A central motif in Alexis de Tocqueville’s study in the nineteenth century is also essential to Mattawa’s Tocqueville in the twenty-first: “reams of actuarial spreadsheets / […] divided by the square root of race.” But now there’s a conceptual or illusory twist: “Ajami, Abizeid, Rice, Gonzalez, Yoo, Viet Dinh/ with people like that leading the action, you can’t call it racism.” “What do you call it then?” “That’s what you call the karma of yellow/brown folks.” Or, for those who might be put off by Mattawa’s spoofs (“don’t worry, dear reader, he is not you”), they will appreciate another of his perfectly weighed aesthetic measures: “William Faulkner Sartoris, I see / your great granddaughter / eating enchiladas / made for her by her / Guatemalan husband and / they taste good to / her, they taste good to her / but must we wait / for those discrepancies / to blend.” Humor pervades the book, blunts the blade, intensifies paradox, yet makes the embrace clearer, genuine. Hilarity prevents the morbid from becoming moribund: “This hour is brought to you by / ?3? colonial adventures / slavery / depletion of fresh water, lumber, oil, and coal,” so “why mistake the swimmer’s head-gear for that of the one-eyed mullah of Khandahar?”
With almost each turn of phrase, Mattawa leaves “no way to shut down the Sapphic pipe”—a multitude, bold and tender, that graces his lyric agency. He does not forget about nature. In “Trees,” the natural world is “sad like a bird caught in the spill” where “oil hardens gloved fists around the birds’ throats.” But for the poet “perhaps it’s enough to speak of trees . . . if only to see [one] grow from seed to leaf. / The word, the words, the tree of the mind.” This poetic sentimentality, this necessary narcissism, runs parallel to the surgical wounds of Mattawa’s tightrope walk throughout the book. The poet constantly checks the inadequacy of the lyric via the branches of linguistic power.

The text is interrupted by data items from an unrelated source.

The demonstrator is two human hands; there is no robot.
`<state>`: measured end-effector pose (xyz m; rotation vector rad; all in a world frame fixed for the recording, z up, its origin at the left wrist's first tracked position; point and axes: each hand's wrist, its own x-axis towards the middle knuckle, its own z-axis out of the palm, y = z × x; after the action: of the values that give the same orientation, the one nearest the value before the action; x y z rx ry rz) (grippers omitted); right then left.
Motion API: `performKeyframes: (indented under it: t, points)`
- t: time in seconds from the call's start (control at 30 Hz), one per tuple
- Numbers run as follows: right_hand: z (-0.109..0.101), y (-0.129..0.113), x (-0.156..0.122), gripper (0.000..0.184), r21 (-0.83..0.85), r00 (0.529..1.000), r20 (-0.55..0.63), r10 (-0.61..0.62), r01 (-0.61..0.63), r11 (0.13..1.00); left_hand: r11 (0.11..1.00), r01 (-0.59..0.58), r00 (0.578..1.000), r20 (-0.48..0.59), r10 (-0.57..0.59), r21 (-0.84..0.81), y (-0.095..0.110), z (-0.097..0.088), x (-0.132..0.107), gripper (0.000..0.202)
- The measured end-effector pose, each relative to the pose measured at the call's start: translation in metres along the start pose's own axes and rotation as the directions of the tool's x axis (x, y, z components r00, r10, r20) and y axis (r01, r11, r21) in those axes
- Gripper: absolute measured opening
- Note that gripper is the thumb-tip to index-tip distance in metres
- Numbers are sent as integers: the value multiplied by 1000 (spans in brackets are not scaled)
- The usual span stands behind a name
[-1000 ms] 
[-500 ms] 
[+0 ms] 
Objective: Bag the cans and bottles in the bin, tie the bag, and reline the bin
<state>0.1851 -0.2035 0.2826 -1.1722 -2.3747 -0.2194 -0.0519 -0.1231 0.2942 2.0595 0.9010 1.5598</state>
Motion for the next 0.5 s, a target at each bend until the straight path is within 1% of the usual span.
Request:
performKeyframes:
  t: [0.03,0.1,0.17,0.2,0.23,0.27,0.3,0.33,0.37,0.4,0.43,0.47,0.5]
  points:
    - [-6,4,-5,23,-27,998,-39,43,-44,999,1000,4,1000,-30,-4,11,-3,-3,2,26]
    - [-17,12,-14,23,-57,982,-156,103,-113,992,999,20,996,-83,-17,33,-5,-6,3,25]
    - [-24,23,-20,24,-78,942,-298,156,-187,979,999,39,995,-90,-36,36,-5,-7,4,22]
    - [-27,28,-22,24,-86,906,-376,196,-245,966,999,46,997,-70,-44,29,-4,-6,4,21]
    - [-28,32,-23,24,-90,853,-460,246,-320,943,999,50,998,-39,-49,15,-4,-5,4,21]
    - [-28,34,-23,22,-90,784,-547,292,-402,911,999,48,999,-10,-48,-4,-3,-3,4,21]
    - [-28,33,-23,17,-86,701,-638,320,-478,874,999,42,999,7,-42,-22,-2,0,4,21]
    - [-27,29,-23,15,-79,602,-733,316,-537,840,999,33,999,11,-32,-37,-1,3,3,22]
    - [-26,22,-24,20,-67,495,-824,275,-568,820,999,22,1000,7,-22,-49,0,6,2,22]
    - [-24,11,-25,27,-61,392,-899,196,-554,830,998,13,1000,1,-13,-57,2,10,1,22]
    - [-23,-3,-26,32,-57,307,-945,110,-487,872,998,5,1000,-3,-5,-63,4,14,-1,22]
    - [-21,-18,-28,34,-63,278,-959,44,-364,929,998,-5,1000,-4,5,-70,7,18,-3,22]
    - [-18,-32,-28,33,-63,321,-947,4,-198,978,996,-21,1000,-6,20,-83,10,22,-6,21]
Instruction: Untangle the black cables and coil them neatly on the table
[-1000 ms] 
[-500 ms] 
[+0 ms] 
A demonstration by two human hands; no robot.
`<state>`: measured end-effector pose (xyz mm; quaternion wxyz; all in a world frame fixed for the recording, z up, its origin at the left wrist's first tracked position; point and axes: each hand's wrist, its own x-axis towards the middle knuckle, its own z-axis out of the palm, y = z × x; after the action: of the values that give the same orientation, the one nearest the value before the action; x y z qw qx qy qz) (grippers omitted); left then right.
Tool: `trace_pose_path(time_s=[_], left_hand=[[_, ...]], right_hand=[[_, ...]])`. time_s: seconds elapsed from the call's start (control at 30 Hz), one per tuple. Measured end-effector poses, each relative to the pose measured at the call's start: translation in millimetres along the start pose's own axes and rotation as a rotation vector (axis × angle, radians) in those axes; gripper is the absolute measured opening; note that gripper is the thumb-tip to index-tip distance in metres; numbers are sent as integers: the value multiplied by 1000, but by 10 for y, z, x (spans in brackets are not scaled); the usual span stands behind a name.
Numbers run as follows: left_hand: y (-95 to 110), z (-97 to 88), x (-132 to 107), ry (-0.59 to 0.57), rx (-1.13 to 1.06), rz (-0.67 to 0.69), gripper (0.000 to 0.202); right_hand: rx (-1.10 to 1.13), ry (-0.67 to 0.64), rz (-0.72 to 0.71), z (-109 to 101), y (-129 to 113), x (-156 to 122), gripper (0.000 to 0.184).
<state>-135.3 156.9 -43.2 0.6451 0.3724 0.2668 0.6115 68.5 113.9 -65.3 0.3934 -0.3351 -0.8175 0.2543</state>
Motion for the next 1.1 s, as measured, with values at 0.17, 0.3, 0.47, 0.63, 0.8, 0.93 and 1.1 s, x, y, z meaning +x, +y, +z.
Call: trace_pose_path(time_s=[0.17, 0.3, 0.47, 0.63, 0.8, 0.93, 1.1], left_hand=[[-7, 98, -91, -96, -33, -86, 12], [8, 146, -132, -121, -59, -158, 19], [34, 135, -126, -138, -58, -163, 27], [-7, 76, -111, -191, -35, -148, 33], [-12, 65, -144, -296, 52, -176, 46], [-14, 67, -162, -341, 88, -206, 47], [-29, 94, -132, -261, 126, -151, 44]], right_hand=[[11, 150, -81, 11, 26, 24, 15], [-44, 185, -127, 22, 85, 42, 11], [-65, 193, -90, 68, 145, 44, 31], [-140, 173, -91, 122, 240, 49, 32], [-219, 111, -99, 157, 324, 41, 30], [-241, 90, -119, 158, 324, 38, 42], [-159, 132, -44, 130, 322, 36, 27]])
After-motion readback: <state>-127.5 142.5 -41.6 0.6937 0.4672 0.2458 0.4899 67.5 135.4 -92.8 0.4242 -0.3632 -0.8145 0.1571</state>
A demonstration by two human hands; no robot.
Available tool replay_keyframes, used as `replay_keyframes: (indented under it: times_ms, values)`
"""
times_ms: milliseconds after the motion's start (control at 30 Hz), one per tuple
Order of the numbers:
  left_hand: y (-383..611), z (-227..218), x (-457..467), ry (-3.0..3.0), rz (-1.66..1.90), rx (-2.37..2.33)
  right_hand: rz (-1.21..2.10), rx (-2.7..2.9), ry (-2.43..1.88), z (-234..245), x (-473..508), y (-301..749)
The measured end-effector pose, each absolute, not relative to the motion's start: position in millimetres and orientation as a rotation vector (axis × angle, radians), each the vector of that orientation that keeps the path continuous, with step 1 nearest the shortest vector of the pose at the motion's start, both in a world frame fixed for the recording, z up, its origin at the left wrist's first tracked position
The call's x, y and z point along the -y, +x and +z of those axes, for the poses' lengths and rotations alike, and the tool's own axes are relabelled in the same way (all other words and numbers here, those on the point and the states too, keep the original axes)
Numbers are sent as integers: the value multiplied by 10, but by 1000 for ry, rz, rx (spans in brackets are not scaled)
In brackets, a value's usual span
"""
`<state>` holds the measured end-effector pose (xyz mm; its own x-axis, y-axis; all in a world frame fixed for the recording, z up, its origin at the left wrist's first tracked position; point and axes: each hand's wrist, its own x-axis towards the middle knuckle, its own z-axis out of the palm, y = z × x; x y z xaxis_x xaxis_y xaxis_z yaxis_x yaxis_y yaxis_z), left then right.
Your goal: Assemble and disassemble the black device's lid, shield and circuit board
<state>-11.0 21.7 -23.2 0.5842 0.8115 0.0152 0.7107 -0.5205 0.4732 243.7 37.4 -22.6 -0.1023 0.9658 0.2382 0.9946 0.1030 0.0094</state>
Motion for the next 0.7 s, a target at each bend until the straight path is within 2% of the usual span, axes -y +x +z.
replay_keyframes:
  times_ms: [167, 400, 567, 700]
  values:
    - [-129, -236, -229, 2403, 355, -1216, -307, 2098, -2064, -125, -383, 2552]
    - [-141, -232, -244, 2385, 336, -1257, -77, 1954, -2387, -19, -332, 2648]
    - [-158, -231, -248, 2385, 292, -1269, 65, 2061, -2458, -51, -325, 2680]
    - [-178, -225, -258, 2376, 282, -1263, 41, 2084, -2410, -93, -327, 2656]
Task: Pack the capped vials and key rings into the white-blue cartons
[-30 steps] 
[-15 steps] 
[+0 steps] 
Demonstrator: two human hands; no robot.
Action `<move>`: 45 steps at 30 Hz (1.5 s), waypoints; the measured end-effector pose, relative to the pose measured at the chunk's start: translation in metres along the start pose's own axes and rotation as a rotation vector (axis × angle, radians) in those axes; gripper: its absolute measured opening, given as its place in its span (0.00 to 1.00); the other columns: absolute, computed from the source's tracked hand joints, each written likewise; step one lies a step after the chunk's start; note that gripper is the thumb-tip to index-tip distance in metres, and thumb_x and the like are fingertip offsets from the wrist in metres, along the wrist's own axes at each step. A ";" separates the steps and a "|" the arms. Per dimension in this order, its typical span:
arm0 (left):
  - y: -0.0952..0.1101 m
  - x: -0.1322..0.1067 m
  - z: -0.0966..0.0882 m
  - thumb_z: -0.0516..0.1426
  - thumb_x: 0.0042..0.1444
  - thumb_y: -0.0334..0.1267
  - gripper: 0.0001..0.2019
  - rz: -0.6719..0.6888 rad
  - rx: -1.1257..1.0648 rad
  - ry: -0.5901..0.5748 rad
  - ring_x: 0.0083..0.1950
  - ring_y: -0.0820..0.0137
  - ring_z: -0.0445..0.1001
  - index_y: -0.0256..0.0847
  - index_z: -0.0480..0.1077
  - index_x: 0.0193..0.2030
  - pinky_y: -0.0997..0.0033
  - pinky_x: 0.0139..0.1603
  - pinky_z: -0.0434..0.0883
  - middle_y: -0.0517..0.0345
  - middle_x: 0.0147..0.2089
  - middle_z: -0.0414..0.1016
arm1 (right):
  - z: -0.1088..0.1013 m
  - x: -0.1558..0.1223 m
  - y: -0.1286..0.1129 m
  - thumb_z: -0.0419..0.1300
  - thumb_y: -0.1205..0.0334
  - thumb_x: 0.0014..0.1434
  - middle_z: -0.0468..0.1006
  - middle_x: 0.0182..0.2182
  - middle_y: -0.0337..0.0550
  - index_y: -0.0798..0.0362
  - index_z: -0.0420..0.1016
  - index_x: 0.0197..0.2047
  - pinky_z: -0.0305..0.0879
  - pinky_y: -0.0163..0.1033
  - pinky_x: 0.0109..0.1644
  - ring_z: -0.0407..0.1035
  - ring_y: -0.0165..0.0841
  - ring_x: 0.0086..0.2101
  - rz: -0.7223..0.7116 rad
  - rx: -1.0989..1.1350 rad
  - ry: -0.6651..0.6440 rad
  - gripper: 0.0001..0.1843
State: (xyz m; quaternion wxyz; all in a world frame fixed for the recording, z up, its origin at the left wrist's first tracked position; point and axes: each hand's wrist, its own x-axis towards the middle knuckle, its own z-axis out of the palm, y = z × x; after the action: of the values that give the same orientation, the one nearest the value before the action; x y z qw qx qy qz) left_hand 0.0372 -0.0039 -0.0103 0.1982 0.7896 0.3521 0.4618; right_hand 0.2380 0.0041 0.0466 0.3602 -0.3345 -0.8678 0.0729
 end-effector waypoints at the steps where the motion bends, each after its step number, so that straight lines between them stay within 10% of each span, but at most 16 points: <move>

Still, Khaled insists on affection and the fragility of memory: “Should I group them by touch or color— / trees of pearly, gray, smooth bark / […] Should I name them to their stories— / tree that hides the stop sign in summer / tree where I once shot a bird, / tree I planted to cast a shadow on her grave?”
Any discussion of Tocqueville must include the three brilliantly experimental “Power Point” poems. Here, one is not watching a movie, but a preview, while attending a high-tech presentation by a field specialist or a sales representative, all at the same time. The “Power Point” poems are a visual structural innovation (that resist, to their credit, reproduction here); ornate with boxes that read “insert image here,” “CHORUS,” or “Context/Daydream” with instructions to “CUT TO,” “FLASHBACK” in triple-split screen with audio clips, grids, matrices, tables of case studies that range from the pros and cons of desire to a “transfiguration index,” designs that engage the reader in a multimedia existence. They map new brain circuits for art in the age of technology. The end of “Power Point III” is disarming: “Elegy, a product consumed by a man alone in a hotel room [and] exists in the grid of one, and in the grid of nine billion. To the man alone, a comfort:
each burning his share of the trees.”
Tocqueville is a major present in (and to) American poetry. Or perhaps it is as Khaled Mattawa says in the many tender moments in this fierce book: “I want to give you a rose. / I have to make it. / That’s how pure my gift must be.”